Myanmar is projected to enjoy robust economic growth, as both local and international companies eye a host of opportunities in the country's opening economy. A new report finds that a stable policy environment as well as infrastructure investment are key drivers for the opportunities to be realised.
Myanmar, following decades of economic isolation, has – since the handover of military power in 2011 and the 2016 democratic elections – opened its economy to other economies. The opening of the country has seen economic growth accelerate, up from 5.9% in 2011, to hit a forecasted growth of 8.4% in 2017.
A new Roland Berger report, titled ‘Myanmar: A wave of optimism – will it last?’ investigates how local and international business view growth prospects in the country, as well as key factors limiting growth., offers local and global business opportunities. The report, is based on a survey of more than 200 business executives, both local and international, across major sectors.

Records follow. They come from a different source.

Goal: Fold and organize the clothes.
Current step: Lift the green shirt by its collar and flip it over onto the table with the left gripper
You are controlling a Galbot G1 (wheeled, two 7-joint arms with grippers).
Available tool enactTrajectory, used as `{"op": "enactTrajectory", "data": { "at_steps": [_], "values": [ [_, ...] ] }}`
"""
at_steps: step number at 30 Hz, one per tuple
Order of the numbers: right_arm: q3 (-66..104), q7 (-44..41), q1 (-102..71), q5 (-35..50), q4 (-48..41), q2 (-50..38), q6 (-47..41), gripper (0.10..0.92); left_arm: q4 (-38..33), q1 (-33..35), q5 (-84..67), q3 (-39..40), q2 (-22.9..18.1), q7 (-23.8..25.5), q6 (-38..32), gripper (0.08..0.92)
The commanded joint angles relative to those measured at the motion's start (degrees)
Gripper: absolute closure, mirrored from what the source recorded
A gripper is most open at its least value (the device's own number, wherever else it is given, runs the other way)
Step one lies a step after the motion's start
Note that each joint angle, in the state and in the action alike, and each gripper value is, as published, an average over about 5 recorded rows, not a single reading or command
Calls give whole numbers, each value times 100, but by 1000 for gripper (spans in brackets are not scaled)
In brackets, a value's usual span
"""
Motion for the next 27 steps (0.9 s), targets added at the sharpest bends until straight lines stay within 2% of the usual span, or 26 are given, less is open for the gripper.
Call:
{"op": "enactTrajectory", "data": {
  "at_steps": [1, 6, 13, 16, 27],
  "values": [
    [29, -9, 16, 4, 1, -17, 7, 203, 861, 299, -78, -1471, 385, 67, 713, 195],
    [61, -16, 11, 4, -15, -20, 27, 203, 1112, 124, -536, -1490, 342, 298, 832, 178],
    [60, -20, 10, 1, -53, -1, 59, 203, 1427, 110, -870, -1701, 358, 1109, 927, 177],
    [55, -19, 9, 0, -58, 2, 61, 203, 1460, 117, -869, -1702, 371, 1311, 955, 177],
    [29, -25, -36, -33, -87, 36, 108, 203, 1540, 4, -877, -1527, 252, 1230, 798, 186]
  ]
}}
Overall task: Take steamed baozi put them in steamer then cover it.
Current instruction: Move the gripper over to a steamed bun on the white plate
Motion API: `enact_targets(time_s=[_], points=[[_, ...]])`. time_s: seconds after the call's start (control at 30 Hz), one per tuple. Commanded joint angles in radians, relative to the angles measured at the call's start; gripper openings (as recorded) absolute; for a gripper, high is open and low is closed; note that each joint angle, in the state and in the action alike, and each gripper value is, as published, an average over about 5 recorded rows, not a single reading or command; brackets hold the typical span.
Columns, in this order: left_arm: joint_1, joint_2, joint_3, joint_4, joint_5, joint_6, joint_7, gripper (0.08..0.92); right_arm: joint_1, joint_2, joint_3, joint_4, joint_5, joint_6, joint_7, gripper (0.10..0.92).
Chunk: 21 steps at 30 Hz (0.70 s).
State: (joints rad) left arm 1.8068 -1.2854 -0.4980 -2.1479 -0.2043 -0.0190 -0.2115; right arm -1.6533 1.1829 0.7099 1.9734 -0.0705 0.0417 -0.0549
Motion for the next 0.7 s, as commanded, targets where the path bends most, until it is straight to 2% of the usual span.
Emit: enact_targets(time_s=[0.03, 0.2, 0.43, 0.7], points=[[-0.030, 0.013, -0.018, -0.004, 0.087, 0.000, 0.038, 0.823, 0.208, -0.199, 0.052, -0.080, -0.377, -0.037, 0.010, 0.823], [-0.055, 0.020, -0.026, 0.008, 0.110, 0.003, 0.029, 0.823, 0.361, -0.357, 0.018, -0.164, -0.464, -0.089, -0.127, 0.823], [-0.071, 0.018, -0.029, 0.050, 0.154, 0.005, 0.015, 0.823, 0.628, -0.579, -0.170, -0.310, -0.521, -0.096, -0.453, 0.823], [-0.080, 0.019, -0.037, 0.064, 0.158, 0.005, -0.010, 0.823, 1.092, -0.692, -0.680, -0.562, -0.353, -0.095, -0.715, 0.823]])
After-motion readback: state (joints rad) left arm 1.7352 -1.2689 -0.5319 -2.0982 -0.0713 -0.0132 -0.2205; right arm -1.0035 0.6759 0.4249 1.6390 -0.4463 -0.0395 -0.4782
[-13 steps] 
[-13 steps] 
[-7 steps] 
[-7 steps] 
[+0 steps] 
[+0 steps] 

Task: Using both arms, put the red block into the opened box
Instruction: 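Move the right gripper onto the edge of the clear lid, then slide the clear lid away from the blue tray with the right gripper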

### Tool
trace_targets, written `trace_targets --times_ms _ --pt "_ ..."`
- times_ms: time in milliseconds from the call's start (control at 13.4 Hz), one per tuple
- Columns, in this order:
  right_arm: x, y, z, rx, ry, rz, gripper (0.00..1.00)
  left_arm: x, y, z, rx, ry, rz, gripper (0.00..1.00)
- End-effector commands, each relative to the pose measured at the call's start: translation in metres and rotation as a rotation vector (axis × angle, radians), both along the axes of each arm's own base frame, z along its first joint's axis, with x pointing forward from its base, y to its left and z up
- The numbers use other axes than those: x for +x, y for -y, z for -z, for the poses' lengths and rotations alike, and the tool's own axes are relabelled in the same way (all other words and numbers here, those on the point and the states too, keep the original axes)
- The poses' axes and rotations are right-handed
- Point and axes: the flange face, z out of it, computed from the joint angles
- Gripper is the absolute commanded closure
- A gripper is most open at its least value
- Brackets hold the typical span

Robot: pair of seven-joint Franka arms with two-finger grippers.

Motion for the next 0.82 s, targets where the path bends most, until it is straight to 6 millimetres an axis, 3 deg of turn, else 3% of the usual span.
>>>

According to the firm’s analysis, the country is set to enjoy some of the world’s fastest economic growth, hitting 8.4% - well above Lao PDR and Cambodia, on 7% and 6.9% respective. Growth remains on a relatively low base however, the country is one of Asia’s least developed nations with a nominal GDP of around $1,500.
Technology trends, as well as the large amount of relatively free moving capital now means that, even from a low base, the pace of development of Myanmar is expected to well outpace historic trends seen in the UK and US – which took 200 years and 90 years respectively to grow $1,500 to $5,000. Much like the Asian Tigers, which saw growth rates that allowed them to make the leap in 20 years, the current conditions are likely to allow the country to leapfrog to around $5,000 nominal GDP.
The research found that executives are generally upbeat about the prospects of most key sectors in the Myanmar economy, with 65% saying conditions are set to improve while 8% say that they will improve rapidly. Hotel and tourism executives were the most generally positive about the prospects for improvement, with 86% saying that there would be at least improvement. Utilities, oil & gas, chemicals respondents too are generally positive about outcomes for the country, so too are financial services respondents.
The firm cites a number of reasons why companies are upbeat, the market is seen by 80% of respondents as a frontier market in which two thirds believe government reforms are like to succeed and which has a fast growing, young, population. The further lifting of sanctions is likely to make the country even more attractive.
Some sectors are a little more cautions, construction & real estate executives, for instance, are relatively pessimistic, at 27% believing conditions will remain the same and 8% remarking that conditions are set to deteriorate slowly. Retail & distribution highlights a mixed bag of expectations, 31% are expecting rapid improvement, while the highest number, 13%, expect conditions to deteriorate.
The research notes that both local positive about the future growth of their companies. 57% of respondents say that they are expecting to growth their businesses organically, while 55% plan to leverage partnerships with more global companies, 27% say that they will enter into partnerships with local firms – 12% say that they will tur to mergers & acquisitions (M&A) to drive growth.
International firms are predominantly focused on growing organically in the country, as cited by 67% of respondents, while 16% say that they will partner with other international firms to drive growth. Around 34% are keen to combine with local firms, while 8% say that they are planning to use M&A.
The research notes too however, that, while businesses are generally positive, challenges remain. 41% say that a lack of staff with required skills needs very significant improvement, while 44% say it needs improvement. Furthermore, no clear government economic policy and unpredictable legislative environment are cited by 76% and 75% respectively as at least an area that needs significant improvement. Infrastructure too is cited as an area in which considerable development would provide a significant boost to the economy, with 97% indicating stable electricity supply and 94% broadband development.
The research notes that discrimination against foreign companies and administrative issues are the least concerning respectively, with 32% and 46% respectively suggesting that that area needs significant change.
The firm concludes, “Finally, companies that want to invest in Myanmar need to be prepared for volatility. The country is rapidly developing and changing, but still has a long way to go to catch up. The prospects for Myanmar are bright and those who are prepared to ride out the volatility are likely to be rewarded with new opportunities. Our conversations with Government officials indicate that there is awareness of the need and urgency to clarify and detail economic policies, and determination to move from planning and deliberation to action and quick wins. If this indeed happens, we will continue to see one of the fastest and most impactful transformations of a nation ever.”